=== SOURCE MATERIAL ===

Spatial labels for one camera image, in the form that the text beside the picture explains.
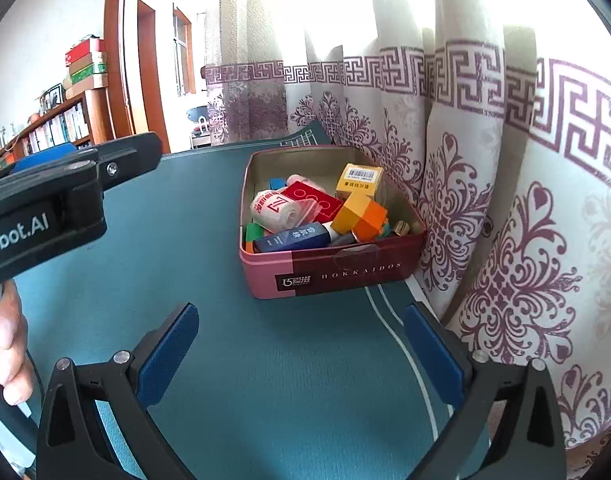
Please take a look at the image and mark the orange yellow toy brick block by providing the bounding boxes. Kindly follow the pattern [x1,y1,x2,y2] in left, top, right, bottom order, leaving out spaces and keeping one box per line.
[331,192,388,243]

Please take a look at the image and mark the yellow white carton box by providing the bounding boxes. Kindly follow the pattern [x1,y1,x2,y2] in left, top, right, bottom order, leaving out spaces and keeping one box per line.
[336,162,383,200]

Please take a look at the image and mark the teal plastic case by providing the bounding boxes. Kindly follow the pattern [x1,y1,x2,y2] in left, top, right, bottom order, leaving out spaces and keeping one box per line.
[377,221,391,240]

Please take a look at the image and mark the white red labelled bottle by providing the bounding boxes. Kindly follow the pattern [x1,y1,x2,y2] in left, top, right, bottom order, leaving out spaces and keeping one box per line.
[250,190,317,233]

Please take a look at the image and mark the pink rectangular box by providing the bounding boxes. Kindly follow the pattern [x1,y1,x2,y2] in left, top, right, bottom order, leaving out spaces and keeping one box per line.
[286,174,326,193]

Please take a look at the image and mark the person's left hand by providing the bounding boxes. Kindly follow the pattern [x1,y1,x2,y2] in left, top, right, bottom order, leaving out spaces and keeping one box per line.
[0,280,33,406]

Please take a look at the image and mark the wooden bookshelf with books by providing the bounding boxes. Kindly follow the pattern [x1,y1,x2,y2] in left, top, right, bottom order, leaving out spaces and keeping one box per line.
[0,88,114,169]

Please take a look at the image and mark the stacked gift boxes on shelf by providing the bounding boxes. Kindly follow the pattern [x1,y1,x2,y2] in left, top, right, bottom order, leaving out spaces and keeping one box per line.
[63,35,108,100]

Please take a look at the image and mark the white stool with dark bowl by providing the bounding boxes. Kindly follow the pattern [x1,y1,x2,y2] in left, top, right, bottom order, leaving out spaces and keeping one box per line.
[186,106,211,148]

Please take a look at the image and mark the green table mat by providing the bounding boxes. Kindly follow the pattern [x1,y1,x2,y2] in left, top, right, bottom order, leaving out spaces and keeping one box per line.
[17,143,453,479]

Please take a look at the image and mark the green toy brick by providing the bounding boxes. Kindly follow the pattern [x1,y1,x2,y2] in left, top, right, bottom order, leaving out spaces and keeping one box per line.
[244,222,266,254]

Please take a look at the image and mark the brown perfume bottle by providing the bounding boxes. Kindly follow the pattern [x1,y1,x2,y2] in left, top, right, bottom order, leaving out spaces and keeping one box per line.
[391,220,412,237]

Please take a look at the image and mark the blue toy brick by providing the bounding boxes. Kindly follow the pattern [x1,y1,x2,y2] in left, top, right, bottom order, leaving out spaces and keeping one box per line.
[268,178,287,191]

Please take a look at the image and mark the pink red tin box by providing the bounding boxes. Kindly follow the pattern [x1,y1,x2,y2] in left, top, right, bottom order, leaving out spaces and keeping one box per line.
[239,145,427,299]

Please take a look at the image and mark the red flat card box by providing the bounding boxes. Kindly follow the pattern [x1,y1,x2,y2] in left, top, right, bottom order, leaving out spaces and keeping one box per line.
[281,181,343,223]

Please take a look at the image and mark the patterned white purple curtain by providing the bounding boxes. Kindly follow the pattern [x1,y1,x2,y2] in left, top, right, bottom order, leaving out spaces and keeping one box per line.
[206,0,611,479]

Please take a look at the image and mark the wooden door frame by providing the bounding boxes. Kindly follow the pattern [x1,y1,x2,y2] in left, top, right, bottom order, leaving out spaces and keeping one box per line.
[104,0,198,154]

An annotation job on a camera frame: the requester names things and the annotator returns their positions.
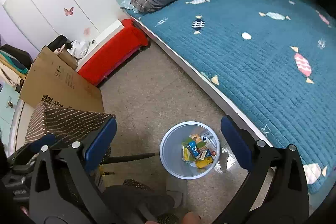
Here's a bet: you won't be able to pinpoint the red covered bench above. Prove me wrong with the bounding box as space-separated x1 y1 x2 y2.
78 19 149 86

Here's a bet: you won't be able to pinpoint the white trash bin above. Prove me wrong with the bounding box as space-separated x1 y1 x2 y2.
159 121 221 180

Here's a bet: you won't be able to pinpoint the brown polka dot tablecloth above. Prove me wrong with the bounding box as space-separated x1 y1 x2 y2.
25 102 115 144

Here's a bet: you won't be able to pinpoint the teal quilted bed cover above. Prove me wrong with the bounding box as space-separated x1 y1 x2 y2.
133 0 335 194

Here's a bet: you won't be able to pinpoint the large cardboard box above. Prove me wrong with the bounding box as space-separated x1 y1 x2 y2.
20 46 104 113

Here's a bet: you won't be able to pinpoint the hanging folded clothes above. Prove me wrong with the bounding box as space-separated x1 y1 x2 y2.
1 44 33 92

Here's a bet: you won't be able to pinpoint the blue snack wrapper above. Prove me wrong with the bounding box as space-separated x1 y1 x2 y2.
186 141 201 160

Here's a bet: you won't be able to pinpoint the white bed frame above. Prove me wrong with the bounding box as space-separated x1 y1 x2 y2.
126 14 273 147

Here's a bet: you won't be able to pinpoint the white plastic bag on bench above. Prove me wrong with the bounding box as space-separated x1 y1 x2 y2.
67 40 90 59

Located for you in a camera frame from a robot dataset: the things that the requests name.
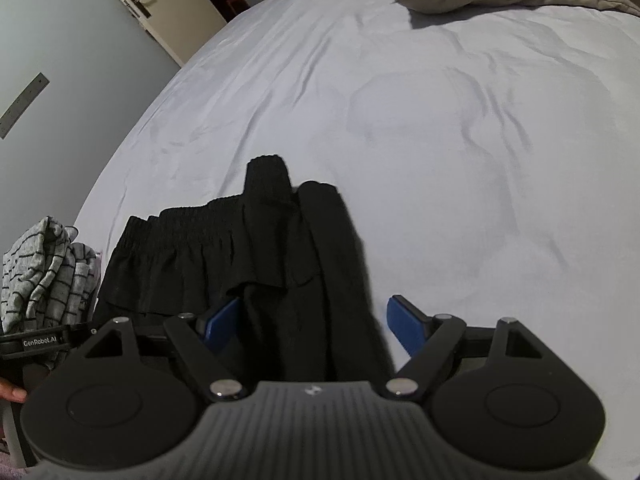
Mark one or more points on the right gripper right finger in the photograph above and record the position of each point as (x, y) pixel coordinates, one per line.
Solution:
(410, 326)

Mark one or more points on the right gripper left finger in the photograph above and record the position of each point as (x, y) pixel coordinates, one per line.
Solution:
(216, 326)

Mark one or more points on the black garment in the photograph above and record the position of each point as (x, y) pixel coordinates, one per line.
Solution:
(285, 257)

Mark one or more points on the person's hand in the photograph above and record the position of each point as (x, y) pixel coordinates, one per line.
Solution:
(12, 393)

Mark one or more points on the black white checked cloth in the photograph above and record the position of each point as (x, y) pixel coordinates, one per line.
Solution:
(48, 279)

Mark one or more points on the pink cloth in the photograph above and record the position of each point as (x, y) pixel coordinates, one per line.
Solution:
(8, 471)

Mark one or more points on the white bed sheet mattress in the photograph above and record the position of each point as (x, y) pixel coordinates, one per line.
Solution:
(489, 160)

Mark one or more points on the cream bedroom door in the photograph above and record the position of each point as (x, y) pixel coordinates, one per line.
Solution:
(181, 27)

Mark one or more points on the grey wall plate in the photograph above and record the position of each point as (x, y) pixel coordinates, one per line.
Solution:
(21, 103)

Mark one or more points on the black door handle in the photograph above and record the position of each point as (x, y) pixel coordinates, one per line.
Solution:
(138, 8)

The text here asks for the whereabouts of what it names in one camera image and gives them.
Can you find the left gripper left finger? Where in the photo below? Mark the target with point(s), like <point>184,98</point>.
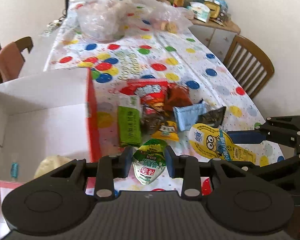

===

• [REQUIRED ACTION] Retype each entry exactly. No pictures.

• [RESPONSE TO THE EXERCISE]
Spatial labels for one camera image, in the form that the text beside the picture explains.
Please take a look at the image and mark the orange yellow toy brick block by providing the bounding boxes. Kindly follow the pattern [x1,y1,x2,y2] in left, top, right, bottom order, leaving out spaces and keeping one box per line.
[331,192,388,243]

Please take a look at the image and mark the yellow white carton box by providing the bounding boxes. Kindly follow the pattern [x1,y1,x2,y2] in left, top, right, bottom order, leaving out spaces and keeping one box per line.
[336,162,383,200]

Please take a look at the image and mark the teal plastic case by providing the bounding boxes. Kindly follow the pattern [x1,y1,x2,y2] in left, top, right, bottom order, leaving out spaces and keeping one box per line.
[377,221,391,240]

Please take a look at the image and mark the white red labelled bottle by providing the bounding boxes. Kindly follow the pattern [x1,y1,x2,y2] in left, top, right, bottom order, leaving out spaces and keeping one box per line.
[250,190,317,233]

Please take a look at the image and mark the pink rectangular box by providing the bounding boxes. Kindly follow the pattern [x1,y1,x2,y2] in left, top, right, bottom order, leaving out spaces and keeping one box per line.
[286,174,326,193]

Please take a look at the image and mark the person's left hand by providing the bounding boxes. Kindly follow the pattern [x1,y1,x2,y2] in left, top, right, bottom order, leaving out spaces and keeping one box per line.
[0,280,33,406]

Please take a look at the image and mark the wooden bookshelf with books by providing the bounding boxes. Kindly follow the pattern [x1,y1,x2,y2] in left, top, right, bottom order, leaving out spaces and keeping one box per line.
[0,88,114,169]

Please take a look at the image and mark the stacked gift boxes on shelf by providing the bounding boxes. Kindly follow the pattern [x1,y1,x2,y2] in left, top, right, bottom order, leaving out spaces and keeping one box per line.
[63,35,108,100]

Please take a look at the image and mark the white stool with dark bowl by providing the bounding boxes. Kindly follow the pattern [x1,y1,x2,y2] in left, top, right, bottom order, leaving out spaces and keeping one box per line.
[186,106,211,148]

Please take a look at the image and mark the green table mat by providing the bounding boxes. Kindly follow the pattern [x1,y1,x2,y2] in left, top, right, bottom order, leaving out spaces and keeping one box per line.
[17,143,453,479]

Please take a look at the image and mark the green toy brick by providing the bounding boxes. Kindly follow the pattern [x1,y1,x2,y2] in left, top, right, bottom order, leaving out spaces and keeping one box per line.
[244,222,266,254]

Please take a look at the image and mark the brown perfume bottle by providing the bounding boxes. Kindly follow the pattern [x1,y1,x2,y2] in left, top, right, bottom order, leaving out spaces and keeping one box per line.
[391,220,412,237]

Please take a look at the image and mark the blue toy brick by providing the bounding boxes. Kindly follow the pattern [x1,y1,x2,y2] in left, top, right, bottom order, leaving out spaces and keeping one box per line.
[268,178,287,191]

Please take a look at the image and mark the pink red tin box by providing the bounding boxes. Kindly follow the pattern [x1,y1,x2,y2] in left, top, right, bottom order, leaving out spaces and keeping one box per line.
[239,145,427,299]

Please take a look at the image and mark the red flat card box by providing the bounding boxes. Kindly follow the pattern [x1,y1,x2,y2] in left, top, right, bottom order, leaving out spaces and keeping one box per line.
[281,181,343,223]

Please take a look at the image and mark the patterned white purple curtain by providing the bounding boxes. Kindly follow the pattern [x1,y1,x2,y2] in left, top, right, bottom order, leaving out spaces and keeping one box per line.
[206,0,611,479]

Please take a look at the image and mark the wooden door frame by providing the bounding boxes. Kindly follow the pattern [x1,y1,x2,y2] in left, top, right, bottom order, leaving out spaces and keeping one box per line.
[104,0,198,154]

An annotation job on a camera frame: the requester names things and the annotator returns their positions.
Here's a bet: you won't be able to pinpoint the red covered bench above. Prove me wrong with the bounding box as space-separated x1 y1 x2 y2.
78 19 149 86

Here's a bet: you won't be able to pinpoint the white trash bin above. Prove me wrong with the bounding box as space-separated x1 y1 x2 y2.
159 121 221 180

Here's a bet: you won't be able to pinpoint the brown polka dot tablecloth above. Prove me wrong with the bounding box as space-separated x1 y1 x2 y2.
25 102 115 144

Here's a bet: you won't be able to pinpoint the teal quilted bed cover above. Prove me wrong with the bounding box as space-separated x1 y1 x2 y2.
133 0 335 194

Here's a bet: you won't be able to pinpoint the large cardboard box above. Prove me wrong with the bounding box as space-separated x1 y1 x2 y2.
20 46 104 113

Here's a bet: you won't be able to pinpoint the hanging folded clothes above. Prove me wrong with the bounding box as space-separated x1 y1 x2 y2.
1 44 33 92

Here's a bet: you won't be able to pinpoint the blue snack wrapper above. Prove me wrong with the bounding box as space-separated x1 y1 x2 y2.
186 141 201 160

Here's a bet: you won't be able to pinpoint the white bed frame above. Prove me wrong with the bounding box as space-separated x1 y1 x2 y2.
126 14 273 147

Here's a bet: you won't be able to pinpoint the white plastic bag on bench above. Prove me wrong with the bounding box as space-separated x1 y1 x2 y2.
67 40 90 59

Located for you in a camera frame from a robot dataset: the things that the requests name.
Mark one or more points on the right gripper right finger in the photograph above and record the position of each point as (x, y) pixel coordinates, one per line.
Solution:
(410, 326)

Mark one or more points on the right gripper left finger in the photograph above and record the position of each point as (x, y) pixel coordinates, one per line.
Solution:
(216, 326)

Mark one or more points on the black garment in the photograph above and record the position of each point as (x, y) pixel coordinates, one per line.
Solution:
(285, 257)

Mark one or more points on the person's hand in the photograph above and record the position of each point as (x, y) pixel coordinates, one per line.
Solution:
(12, 393)

Mark one or more points on the black white checked cloth in the photograph above and record the position of each point as (x, y) pixel coordinates, one per line.
Solution:
(48, 279)

Mark one or more points on the pink cloth in the photograph above and record the position of each point as (x, y) pixel coordinates, one per line.
Solution:
(8, 471)

Mark one or more points on the white bed sheet mattress in the photograph above and record the position of each point as (x, y) pixel coordinates, one per line.
Solution:
(489, 160)

Mark one or more points on the cream bedroom door in the photograph above and record the position of each point as (x, y) pixel coordinates, one per line.
Solution:
(181, 27)

Mark one or more points on the grey wall plate in the photograph above and record the position of each point as (x, y) pixel coordinates, one per line.
Solution:
(21, 103)

Mark one or more points on the black door handle in the photograph above and record the position of each point as (x, y) pixel coordinates, one per line.
Solution:
(138, 8)

The text here asks for the whereabouts of what it names in one camera image and gives them.
Can you find the left gripper left finger? Where in the photo below? Mark the target with point(s), like <point>184,98</point>.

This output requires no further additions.